Search engines use algorithms to determine what content to show at the top. In the world of SEO and content marketing, any tactics that are considered manipulative or unethical are typically referred to as “black hat” tactics. On the opposite end of this spectrum, you’ll find ethical or “white hat” SEO tactics based on providing valuable and useful content that aligns with what users and search algorithms are looking for. Through the use of white hat SEO we will provide valuable and useful content that aligns with what users and search algorithms are looking for.
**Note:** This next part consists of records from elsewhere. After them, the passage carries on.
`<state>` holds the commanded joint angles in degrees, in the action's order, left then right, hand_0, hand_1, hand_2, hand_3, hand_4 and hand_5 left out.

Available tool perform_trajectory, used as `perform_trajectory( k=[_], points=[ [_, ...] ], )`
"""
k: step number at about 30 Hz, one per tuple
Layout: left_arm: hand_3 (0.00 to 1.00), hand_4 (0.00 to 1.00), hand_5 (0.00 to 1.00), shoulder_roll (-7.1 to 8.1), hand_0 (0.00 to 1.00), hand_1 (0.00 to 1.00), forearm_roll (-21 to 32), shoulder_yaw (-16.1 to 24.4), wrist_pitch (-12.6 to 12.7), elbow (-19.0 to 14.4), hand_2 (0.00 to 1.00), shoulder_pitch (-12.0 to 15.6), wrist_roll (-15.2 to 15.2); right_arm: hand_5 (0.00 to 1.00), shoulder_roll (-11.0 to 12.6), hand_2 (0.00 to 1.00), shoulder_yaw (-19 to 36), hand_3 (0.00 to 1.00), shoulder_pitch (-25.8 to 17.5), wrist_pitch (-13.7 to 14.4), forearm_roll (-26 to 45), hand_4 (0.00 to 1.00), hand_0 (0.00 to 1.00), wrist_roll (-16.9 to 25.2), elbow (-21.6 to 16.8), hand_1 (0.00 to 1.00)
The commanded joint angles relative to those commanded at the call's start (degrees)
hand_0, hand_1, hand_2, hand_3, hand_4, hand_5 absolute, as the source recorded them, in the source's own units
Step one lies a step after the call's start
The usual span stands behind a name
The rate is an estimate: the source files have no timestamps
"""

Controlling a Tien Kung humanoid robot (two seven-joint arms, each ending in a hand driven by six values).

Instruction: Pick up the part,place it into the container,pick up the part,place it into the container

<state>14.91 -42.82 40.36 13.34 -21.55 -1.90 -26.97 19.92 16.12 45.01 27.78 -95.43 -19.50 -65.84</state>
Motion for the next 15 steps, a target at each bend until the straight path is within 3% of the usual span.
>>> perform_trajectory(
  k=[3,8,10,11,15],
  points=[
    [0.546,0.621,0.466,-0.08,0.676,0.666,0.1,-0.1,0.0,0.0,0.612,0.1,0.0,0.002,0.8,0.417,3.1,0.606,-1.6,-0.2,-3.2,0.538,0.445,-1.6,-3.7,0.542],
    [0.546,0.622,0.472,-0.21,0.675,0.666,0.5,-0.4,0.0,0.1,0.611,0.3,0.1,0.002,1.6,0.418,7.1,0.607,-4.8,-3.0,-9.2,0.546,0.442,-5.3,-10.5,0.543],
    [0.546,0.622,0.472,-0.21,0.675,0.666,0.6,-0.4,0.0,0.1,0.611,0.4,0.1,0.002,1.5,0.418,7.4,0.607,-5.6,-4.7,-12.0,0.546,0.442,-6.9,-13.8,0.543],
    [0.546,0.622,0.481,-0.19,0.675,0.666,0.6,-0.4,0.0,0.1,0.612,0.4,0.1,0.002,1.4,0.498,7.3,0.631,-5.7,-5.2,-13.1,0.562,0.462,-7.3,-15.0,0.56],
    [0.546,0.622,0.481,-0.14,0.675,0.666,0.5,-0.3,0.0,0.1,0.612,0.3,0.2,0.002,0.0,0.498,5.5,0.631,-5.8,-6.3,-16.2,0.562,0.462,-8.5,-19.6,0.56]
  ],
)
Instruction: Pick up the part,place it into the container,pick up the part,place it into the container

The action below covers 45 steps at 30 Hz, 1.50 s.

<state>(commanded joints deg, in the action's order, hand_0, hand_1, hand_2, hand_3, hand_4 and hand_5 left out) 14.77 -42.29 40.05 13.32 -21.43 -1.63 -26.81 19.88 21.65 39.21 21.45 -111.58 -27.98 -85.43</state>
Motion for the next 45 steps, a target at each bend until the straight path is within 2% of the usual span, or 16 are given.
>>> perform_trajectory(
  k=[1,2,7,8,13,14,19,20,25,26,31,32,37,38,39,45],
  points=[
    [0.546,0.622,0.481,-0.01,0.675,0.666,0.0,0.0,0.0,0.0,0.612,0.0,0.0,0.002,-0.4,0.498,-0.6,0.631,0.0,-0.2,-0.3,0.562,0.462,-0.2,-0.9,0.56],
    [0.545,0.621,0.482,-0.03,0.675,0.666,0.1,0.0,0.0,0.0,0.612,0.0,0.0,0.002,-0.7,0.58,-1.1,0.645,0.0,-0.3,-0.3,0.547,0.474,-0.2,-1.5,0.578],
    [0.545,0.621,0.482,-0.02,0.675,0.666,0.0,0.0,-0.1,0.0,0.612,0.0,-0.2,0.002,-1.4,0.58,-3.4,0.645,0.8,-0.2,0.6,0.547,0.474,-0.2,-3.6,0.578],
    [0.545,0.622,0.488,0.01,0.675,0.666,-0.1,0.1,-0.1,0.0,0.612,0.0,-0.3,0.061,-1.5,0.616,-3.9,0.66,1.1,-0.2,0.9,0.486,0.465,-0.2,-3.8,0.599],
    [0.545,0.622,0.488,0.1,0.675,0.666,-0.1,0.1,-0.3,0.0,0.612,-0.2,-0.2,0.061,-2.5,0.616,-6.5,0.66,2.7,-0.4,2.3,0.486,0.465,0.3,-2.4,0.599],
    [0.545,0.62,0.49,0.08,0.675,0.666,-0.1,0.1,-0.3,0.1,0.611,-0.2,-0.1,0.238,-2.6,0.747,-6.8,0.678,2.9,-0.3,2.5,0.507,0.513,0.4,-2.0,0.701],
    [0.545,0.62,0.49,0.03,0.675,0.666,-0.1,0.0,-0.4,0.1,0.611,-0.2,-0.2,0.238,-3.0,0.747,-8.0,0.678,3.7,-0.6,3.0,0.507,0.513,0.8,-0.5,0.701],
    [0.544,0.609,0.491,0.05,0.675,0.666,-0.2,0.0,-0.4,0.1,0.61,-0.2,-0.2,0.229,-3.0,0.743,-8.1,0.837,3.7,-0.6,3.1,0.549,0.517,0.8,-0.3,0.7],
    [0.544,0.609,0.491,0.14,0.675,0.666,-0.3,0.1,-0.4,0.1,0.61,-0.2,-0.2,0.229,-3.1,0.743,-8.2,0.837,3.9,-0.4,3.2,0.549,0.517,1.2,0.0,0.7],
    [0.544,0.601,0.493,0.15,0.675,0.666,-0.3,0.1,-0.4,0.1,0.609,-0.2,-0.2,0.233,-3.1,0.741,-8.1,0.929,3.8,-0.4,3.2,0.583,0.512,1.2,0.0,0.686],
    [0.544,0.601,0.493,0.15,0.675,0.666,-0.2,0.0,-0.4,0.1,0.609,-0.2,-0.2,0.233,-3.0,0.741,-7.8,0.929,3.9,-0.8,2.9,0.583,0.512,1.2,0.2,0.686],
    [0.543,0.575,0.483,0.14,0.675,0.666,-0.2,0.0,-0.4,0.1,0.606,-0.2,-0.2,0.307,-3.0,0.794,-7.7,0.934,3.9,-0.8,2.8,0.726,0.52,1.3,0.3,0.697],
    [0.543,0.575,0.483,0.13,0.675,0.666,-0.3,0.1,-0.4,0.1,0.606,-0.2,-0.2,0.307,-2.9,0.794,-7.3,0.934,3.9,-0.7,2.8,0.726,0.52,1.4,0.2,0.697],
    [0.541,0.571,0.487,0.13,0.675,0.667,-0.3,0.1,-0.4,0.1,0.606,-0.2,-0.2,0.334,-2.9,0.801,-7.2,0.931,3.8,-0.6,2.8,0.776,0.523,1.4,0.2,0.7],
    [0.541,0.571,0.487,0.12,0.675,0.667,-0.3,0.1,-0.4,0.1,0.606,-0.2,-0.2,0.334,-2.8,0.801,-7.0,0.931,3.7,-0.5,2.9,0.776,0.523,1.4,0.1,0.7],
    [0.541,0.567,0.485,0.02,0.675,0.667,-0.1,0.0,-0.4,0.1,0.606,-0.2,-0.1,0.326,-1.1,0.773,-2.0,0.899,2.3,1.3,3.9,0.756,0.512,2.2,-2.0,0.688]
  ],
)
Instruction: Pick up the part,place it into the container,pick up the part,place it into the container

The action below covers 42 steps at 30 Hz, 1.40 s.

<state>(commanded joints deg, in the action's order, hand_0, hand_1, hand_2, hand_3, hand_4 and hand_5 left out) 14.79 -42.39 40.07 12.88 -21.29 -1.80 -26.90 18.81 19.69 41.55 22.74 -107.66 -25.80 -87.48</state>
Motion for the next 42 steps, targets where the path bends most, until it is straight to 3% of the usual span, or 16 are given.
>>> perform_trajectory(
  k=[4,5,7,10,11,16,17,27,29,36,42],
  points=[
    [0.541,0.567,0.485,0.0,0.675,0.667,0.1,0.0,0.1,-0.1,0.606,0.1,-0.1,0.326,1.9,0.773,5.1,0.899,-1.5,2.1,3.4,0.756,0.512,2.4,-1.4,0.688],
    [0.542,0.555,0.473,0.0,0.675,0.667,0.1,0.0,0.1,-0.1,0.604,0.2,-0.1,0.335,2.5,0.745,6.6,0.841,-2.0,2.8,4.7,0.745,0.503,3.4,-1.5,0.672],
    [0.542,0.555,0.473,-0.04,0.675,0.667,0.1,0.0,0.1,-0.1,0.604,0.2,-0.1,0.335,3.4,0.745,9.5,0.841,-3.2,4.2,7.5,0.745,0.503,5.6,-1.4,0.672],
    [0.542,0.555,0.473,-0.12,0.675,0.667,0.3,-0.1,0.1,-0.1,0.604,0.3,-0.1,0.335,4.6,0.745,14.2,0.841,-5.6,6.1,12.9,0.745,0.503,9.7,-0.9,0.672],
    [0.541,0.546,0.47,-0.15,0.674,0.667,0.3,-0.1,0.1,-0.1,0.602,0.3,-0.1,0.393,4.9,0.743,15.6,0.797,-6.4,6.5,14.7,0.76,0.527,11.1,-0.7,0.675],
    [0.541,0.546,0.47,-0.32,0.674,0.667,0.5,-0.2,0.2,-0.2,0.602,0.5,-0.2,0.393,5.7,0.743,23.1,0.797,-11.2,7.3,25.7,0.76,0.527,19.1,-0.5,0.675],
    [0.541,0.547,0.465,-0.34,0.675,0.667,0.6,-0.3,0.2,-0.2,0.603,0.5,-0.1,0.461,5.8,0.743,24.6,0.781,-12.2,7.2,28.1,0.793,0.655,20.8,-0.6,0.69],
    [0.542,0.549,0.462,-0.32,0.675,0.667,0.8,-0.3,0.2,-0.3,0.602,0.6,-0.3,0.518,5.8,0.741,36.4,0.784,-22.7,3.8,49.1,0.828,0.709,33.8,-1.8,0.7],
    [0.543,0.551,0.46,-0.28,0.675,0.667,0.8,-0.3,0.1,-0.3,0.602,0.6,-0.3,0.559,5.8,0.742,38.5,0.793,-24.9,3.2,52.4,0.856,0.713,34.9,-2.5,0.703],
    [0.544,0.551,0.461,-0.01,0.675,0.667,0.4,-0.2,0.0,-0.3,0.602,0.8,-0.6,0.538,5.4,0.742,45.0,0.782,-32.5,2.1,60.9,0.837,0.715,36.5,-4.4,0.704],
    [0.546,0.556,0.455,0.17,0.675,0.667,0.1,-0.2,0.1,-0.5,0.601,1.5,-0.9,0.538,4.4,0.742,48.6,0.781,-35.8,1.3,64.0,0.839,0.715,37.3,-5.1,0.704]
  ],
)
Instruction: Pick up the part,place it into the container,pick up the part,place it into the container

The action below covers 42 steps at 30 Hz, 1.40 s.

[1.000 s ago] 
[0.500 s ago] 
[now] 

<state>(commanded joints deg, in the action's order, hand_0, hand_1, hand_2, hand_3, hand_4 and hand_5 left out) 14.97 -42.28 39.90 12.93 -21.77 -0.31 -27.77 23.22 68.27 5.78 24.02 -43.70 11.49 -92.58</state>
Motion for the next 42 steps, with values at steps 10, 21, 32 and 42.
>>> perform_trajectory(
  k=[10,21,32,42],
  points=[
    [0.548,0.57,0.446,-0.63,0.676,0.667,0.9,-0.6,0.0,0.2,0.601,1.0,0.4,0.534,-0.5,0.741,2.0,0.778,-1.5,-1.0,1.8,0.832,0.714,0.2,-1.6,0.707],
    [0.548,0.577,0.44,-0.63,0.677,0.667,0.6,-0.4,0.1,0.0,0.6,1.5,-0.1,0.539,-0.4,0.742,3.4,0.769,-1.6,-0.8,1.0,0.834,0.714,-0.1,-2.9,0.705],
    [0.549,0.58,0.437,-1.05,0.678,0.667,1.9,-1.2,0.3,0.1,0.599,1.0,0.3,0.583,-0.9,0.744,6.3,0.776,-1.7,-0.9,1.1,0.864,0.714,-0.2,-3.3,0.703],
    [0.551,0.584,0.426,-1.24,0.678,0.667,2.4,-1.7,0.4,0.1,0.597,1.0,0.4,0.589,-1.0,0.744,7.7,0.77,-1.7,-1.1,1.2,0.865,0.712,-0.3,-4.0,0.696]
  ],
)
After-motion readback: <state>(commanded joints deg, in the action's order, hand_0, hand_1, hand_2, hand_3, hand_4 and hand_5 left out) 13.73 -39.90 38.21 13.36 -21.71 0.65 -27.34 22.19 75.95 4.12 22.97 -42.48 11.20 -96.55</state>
We practice and encourage the following best practices for white hat SEO and content marketing:

  • Link building: Create valuable content that people will want to link to
  • Using PR and aligned partnerships to build links
  • Proper use of redirects to help users find the right content
  • Creating helpful, well branded 404 pages with useful navigation
  • Put the user first, focus on value, create content that aligns with our mission

Black hat SEO: tactics that we avoid and discourage:

  • Purchasing links – Paying for links from other websites. Links should be built organically out of merit and from real relationships and partnerships
  • Automated link building – Using software or online bots to build links
  • Hidden content and links – Intentionally hiding content or links so that only the search engines can see them
  • Automated, stolen or plagiarised content generation – Using content scraping technology, AI content development, or direct content theft to generate high volumes of content to build your site’s size and perceived authority
  • Keywords stuffing, over optimisation – There is a clear line between manually optimising content for SEO best practices (white hat on-page optimisation) and over optimisation which can also be called keyword stuffing. Keyword stuffing is the unnatural use of keywords including a high repetition in on-page optimisation, keywords used out of context or blocks of content with a repetition of keywords a page is trying to rank for.
  • Misdirection – Unethical redirects: Cloaking and doorway pages. There are a variety of shady redirection schemes used in black hat SEO. These typically involve redirecting people away from long form content into pages that are more focused on conversions/sales, affiliate marketing, or paid advertising. In these cases the content that appealed to the search engine algorithm which resulted in the high organic ranking is not what the user sees after they click the link

Updating this policy

We expect ethical marketing practices to continue evolving along with the technologies we use to discover, reach, and engage audiences. The line that separates ethical from unethical marketing practices can shift rapidly and we will continue to monitor the state of the field across different marketing channels and tactics and update our practices accordingly.

Thank you for reading this and please let us know if you have any questions or feedback.